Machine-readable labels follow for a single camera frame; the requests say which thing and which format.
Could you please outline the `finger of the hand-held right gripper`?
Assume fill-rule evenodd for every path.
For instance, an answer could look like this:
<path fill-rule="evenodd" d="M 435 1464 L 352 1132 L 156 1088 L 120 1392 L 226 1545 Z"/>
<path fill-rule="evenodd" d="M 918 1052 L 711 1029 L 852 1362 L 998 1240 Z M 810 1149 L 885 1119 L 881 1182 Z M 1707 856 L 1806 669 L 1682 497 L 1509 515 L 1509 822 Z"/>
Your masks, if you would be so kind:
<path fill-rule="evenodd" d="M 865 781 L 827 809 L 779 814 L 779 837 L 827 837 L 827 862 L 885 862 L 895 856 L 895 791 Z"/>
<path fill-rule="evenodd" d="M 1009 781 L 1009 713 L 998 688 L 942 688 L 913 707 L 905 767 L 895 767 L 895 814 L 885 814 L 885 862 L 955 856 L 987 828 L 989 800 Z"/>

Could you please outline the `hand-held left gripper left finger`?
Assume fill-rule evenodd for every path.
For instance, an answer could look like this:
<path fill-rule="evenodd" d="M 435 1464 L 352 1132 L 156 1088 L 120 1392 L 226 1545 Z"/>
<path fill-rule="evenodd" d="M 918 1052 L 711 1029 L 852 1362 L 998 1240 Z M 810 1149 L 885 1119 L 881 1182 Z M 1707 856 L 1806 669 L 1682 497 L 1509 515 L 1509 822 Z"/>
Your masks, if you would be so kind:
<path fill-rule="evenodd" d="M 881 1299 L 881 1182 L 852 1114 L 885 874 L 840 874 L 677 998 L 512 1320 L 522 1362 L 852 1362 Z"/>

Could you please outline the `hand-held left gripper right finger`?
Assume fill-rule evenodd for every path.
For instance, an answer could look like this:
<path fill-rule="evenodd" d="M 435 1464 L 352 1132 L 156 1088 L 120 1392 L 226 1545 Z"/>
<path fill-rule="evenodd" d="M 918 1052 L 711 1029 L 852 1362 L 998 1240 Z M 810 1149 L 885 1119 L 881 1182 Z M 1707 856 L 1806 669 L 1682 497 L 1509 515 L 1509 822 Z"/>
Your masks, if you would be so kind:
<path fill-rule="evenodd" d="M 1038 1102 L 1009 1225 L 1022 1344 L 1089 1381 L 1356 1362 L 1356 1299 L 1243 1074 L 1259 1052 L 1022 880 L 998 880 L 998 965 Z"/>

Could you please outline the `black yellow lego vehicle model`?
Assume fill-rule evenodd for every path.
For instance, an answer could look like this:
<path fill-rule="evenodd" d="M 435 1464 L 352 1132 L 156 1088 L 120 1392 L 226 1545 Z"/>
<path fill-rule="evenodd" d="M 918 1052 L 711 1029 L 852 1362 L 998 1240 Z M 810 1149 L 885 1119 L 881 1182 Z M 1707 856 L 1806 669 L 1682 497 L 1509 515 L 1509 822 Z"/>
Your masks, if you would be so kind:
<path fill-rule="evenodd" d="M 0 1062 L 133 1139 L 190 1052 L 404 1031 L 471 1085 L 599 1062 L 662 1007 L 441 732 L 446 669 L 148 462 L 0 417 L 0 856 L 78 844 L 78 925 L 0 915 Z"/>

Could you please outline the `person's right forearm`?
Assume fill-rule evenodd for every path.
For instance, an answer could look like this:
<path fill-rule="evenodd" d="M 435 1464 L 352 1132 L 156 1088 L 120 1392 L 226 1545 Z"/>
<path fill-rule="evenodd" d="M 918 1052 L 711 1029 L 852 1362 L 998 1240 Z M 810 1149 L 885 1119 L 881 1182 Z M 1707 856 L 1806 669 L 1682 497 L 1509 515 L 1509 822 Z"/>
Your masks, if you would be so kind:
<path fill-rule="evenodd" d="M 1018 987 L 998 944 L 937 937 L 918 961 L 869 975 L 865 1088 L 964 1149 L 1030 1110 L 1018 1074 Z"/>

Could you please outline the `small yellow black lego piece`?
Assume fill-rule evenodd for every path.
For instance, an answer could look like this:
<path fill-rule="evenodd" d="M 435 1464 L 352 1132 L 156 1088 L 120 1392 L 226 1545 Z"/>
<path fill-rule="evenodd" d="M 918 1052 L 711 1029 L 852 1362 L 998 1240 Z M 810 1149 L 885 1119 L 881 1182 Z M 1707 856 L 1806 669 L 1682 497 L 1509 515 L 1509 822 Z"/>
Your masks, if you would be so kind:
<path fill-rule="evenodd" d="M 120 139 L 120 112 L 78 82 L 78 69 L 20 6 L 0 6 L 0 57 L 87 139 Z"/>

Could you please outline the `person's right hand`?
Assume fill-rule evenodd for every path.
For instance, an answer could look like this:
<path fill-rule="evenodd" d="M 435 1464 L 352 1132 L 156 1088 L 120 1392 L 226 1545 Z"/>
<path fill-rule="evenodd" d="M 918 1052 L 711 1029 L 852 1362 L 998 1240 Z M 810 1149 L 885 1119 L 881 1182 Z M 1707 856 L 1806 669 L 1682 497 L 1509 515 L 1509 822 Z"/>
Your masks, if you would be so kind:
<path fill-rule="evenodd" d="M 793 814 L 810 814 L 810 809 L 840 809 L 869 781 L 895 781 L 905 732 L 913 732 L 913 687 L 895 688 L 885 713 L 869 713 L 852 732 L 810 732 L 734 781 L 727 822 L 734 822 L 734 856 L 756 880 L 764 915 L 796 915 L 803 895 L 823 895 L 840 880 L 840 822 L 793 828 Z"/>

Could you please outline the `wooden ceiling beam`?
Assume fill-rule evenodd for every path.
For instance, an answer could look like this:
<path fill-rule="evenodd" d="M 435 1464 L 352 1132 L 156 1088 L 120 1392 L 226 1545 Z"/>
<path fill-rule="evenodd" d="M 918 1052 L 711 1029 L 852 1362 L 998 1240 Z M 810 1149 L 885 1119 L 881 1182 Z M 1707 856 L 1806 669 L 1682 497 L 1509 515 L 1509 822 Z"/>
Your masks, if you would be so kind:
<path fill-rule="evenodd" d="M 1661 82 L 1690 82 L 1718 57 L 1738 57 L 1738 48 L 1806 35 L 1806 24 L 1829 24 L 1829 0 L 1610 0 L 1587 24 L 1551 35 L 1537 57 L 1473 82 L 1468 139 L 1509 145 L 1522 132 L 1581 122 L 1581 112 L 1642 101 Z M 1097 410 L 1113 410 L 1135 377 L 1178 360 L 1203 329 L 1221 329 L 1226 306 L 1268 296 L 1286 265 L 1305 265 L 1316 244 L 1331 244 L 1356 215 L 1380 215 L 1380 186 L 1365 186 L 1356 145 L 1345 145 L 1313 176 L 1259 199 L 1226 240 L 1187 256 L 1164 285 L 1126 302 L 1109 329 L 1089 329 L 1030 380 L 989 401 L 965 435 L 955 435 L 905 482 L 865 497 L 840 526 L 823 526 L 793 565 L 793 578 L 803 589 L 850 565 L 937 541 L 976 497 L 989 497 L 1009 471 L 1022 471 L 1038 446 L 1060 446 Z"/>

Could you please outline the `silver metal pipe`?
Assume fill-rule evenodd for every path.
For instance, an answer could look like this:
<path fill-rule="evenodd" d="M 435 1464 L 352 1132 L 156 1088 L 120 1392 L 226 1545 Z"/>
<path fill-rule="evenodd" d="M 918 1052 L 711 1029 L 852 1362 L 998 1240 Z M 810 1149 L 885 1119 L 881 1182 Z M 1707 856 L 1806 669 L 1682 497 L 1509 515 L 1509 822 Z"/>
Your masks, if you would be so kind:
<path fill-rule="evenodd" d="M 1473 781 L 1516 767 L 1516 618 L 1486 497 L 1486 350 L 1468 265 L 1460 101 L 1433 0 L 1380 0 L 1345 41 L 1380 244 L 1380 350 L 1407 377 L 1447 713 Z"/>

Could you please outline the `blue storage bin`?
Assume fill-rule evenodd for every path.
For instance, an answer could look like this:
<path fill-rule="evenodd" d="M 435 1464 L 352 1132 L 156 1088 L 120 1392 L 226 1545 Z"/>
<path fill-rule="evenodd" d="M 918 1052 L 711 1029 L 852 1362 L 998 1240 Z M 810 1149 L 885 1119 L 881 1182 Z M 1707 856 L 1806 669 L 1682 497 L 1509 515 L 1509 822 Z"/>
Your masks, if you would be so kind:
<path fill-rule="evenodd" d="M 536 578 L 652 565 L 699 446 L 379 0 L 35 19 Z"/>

**WHAT YOU NEED TO DO:**
Check each line of the entries for "lego" and copy those that have it.

**SOLUTION BELOW:**
Could you please outline the `black yellow lego vehicle model`?
Could you please outline the `small yellow black lego piece`?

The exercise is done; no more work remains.